▸ Exercise details: Whenever a line below holds the word "wall", count it once; report the total and nothing else.

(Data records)
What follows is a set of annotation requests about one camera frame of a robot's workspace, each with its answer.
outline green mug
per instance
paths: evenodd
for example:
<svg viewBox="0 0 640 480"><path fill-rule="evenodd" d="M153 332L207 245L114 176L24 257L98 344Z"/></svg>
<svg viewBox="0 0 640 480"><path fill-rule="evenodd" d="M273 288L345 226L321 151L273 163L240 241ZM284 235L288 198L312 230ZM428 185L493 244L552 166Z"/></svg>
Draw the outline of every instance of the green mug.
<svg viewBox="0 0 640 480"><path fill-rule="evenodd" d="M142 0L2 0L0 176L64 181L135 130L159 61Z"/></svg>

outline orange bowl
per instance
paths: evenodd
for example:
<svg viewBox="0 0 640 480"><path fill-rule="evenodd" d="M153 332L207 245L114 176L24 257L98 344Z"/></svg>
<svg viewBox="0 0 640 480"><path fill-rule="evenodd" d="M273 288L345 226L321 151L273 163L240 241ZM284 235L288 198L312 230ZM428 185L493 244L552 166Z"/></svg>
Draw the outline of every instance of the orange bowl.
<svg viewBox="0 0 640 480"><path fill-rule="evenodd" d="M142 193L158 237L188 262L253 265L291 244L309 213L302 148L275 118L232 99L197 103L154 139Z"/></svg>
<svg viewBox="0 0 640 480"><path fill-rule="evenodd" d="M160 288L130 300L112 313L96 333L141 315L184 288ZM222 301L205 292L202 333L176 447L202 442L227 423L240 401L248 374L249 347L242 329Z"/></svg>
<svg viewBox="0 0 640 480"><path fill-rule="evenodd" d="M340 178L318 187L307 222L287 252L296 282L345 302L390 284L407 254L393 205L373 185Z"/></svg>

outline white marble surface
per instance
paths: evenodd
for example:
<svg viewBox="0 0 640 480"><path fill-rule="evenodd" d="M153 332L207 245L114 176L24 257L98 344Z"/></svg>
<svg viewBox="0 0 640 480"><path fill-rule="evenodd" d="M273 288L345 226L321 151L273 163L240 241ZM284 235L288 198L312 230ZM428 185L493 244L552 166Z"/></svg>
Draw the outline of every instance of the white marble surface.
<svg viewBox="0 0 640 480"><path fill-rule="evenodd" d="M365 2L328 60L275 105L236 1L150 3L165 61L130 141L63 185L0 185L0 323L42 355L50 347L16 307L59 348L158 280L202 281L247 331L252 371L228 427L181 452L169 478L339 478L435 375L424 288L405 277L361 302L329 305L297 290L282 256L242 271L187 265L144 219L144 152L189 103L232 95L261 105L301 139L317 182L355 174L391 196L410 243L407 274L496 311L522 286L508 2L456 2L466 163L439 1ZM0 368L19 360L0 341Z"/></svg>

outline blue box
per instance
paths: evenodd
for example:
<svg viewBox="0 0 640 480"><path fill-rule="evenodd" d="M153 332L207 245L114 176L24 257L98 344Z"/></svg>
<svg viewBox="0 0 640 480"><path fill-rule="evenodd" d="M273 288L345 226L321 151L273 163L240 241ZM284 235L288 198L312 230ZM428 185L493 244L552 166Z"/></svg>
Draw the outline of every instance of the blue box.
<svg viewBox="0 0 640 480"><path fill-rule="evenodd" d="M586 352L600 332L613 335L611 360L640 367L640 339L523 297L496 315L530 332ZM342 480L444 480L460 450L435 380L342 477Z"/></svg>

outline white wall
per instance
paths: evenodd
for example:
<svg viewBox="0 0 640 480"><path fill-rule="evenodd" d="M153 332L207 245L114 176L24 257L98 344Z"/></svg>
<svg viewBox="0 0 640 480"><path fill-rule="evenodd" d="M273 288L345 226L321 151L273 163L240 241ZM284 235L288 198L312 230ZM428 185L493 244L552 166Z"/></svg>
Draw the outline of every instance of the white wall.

▸ Answer: 2